Dataset section:
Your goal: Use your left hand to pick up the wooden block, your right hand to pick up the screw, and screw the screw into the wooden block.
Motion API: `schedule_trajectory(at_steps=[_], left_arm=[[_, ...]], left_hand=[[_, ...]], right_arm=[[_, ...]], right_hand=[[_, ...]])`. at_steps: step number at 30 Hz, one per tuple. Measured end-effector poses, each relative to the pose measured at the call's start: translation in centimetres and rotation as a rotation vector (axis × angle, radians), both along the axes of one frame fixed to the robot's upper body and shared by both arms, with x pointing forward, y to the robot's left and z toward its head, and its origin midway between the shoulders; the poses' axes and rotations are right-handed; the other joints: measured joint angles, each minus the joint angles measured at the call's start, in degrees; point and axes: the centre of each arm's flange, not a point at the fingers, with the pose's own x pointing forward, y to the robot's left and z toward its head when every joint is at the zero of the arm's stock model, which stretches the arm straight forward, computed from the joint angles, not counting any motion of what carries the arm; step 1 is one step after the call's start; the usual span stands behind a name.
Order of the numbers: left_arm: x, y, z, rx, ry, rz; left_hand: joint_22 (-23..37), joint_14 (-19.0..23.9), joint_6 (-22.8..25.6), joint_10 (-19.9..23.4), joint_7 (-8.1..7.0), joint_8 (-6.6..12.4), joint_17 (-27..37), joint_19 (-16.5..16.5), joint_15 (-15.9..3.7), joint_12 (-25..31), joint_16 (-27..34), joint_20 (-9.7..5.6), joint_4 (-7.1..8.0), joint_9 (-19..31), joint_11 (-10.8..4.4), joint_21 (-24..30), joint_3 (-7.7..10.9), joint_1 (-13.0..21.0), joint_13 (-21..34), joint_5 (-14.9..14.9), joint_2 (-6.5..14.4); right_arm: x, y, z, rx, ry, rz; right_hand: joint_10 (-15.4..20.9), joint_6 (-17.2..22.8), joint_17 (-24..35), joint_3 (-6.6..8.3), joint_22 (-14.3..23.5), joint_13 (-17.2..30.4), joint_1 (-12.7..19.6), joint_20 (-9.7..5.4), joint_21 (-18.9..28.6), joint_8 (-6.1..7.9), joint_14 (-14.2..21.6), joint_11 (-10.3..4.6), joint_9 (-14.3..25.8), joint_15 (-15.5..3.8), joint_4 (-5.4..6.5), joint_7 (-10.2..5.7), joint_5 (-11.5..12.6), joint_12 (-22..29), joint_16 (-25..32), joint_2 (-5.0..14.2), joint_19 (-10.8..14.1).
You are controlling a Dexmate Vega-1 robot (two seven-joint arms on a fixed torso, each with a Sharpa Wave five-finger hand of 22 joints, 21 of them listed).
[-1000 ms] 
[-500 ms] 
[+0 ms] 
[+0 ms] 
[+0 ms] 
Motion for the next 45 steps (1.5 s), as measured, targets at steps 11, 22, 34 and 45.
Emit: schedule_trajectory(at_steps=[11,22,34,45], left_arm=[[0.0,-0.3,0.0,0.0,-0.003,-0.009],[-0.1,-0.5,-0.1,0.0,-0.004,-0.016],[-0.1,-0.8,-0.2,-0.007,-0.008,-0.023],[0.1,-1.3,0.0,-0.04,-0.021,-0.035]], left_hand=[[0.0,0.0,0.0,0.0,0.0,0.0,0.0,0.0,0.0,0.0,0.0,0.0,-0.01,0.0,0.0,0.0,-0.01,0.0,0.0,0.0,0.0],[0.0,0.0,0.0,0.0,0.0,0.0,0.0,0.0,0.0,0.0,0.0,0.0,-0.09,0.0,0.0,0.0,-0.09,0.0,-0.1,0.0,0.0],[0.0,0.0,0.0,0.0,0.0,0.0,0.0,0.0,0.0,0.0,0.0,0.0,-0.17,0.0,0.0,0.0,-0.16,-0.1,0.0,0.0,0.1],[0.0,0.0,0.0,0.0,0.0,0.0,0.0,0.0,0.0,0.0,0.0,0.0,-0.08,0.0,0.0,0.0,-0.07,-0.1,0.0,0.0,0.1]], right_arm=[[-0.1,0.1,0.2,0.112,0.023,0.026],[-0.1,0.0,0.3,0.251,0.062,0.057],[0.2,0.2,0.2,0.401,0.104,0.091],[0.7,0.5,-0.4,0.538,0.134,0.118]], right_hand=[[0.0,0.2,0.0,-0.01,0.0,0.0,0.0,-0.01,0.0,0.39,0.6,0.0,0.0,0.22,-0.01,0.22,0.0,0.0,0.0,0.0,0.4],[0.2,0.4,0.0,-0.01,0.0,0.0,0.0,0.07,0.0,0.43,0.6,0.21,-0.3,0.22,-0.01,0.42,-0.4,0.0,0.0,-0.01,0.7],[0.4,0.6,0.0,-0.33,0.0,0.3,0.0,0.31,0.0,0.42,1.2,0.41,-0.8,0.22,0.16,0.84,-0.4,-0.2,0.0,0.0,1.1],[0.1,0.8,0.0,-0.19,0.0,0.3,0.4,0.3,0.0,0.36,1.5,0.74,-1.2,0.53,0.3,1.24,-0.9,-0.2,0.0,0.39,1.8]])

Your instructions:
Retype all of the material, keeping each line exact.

Solution for this problem:
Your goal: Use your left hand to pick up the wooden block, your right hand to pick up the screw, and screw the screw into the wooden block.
Motion API: `schedule_trajectory(at_steps=[_], left_arm=[[_, ...]], left_hand=[[_, ...]], right_arm=[[_, ...]], right_hand=[[_, ...]])`. at_steps: step number at 30 Hz, one per tuple. Measured end-effector poses, each relative to the pose measured at the call's start: translation in centimetres and rotation as a rotation vector (axis × angle, radians), both along the axes of one frame fixed to the robot's upper body and shared by both arms, with x pointing forward, y to the robot's left and z toward its head, and its origin midway between the shoulders; the poses' axes and rotations are right-handed; the other joints: measured joint angles, each minus the joint angles measured at the call's start, in degrees; point and axes: the centre of each arm's flange, not a point at the fingers, with the pose's own x pointing forward, y to the robot's left and z toward its head when every joint is at the zero of the arm's stock model, which stretches the arm straight forward, computed from the joint angles, not counting any motion of what carries the arm; step 1 is one step after the call's start; the usual span stands behind a name.
Order of the numbers: left_arm: x, y, z, rx, ry, rz; left_hand: joint_22 (-23..37), joint_14 (-19.0..23.9), joint_6 (-22.8..25.6), joint_10 (-19.9..23.4), joint_7 (-8.1..7.0), joint_8 (-6.6..12.4), joint_17 (-27..37), joint_19 (-16.5..16.5), joint_15 (-15.9..3.7), joint_12 (-25..31), joint_16 (-27..34), joint_20 (-9.7..5.6), joint_4 (-7.1..8.0), joint_9 (-19..31), joint_11 (-10.8..4.4), joint_21 (-24..30), joint_3 (-7.7..10.9), joint_1 (-13.0..21.0), joint_13 (-21..34), joint_5 (-14.9..14.9), joint_2 (-6.5..14.4); right_arm: x, y, z, rx, ry, rz; right_hand: joint_10 (-15.4..20.9), joint_6 (-17.2..22.8), joint_17 (-24..35), joint_3 (-6.6..8.3), joint_22 (-14.3..23.5), joint_13 (-17.2..30.4), joint_1 (-12.7..19.6), joint_20 (-9.7..5.4), joint_21 (-18.9..28.6), joint_8 (-6.1..7.9), joint_14 (-14.2..21.6), joint_11 (-10.3..4.6), joint_9 (-14.3..25.8), joint_15 (-15.5..3.8), joint_4 (-5.4..6.5), joint_7 (-10.2..5.7), joint_5 (-11.5..12.6), joint_12 (-22..29), joint_16 (-25..32), joint_2 (-5.0..14.2), joint_19 (-10.8..14.1).
You are controlling a Dexmate Vega-1 robot (two seven-joint arms on a fixed torso, each with a Sharpa Wave five-finger hand of 22 joints, 21 of them listed).
[-1000 ms] 
[-500 ms] 
[+0 ms] 
[+0 ms] 
[+0 ms] 
Motion for the next 45 steps (1.5 s), as measured, targets at steps 11, 22, 34 and 45.
Emit: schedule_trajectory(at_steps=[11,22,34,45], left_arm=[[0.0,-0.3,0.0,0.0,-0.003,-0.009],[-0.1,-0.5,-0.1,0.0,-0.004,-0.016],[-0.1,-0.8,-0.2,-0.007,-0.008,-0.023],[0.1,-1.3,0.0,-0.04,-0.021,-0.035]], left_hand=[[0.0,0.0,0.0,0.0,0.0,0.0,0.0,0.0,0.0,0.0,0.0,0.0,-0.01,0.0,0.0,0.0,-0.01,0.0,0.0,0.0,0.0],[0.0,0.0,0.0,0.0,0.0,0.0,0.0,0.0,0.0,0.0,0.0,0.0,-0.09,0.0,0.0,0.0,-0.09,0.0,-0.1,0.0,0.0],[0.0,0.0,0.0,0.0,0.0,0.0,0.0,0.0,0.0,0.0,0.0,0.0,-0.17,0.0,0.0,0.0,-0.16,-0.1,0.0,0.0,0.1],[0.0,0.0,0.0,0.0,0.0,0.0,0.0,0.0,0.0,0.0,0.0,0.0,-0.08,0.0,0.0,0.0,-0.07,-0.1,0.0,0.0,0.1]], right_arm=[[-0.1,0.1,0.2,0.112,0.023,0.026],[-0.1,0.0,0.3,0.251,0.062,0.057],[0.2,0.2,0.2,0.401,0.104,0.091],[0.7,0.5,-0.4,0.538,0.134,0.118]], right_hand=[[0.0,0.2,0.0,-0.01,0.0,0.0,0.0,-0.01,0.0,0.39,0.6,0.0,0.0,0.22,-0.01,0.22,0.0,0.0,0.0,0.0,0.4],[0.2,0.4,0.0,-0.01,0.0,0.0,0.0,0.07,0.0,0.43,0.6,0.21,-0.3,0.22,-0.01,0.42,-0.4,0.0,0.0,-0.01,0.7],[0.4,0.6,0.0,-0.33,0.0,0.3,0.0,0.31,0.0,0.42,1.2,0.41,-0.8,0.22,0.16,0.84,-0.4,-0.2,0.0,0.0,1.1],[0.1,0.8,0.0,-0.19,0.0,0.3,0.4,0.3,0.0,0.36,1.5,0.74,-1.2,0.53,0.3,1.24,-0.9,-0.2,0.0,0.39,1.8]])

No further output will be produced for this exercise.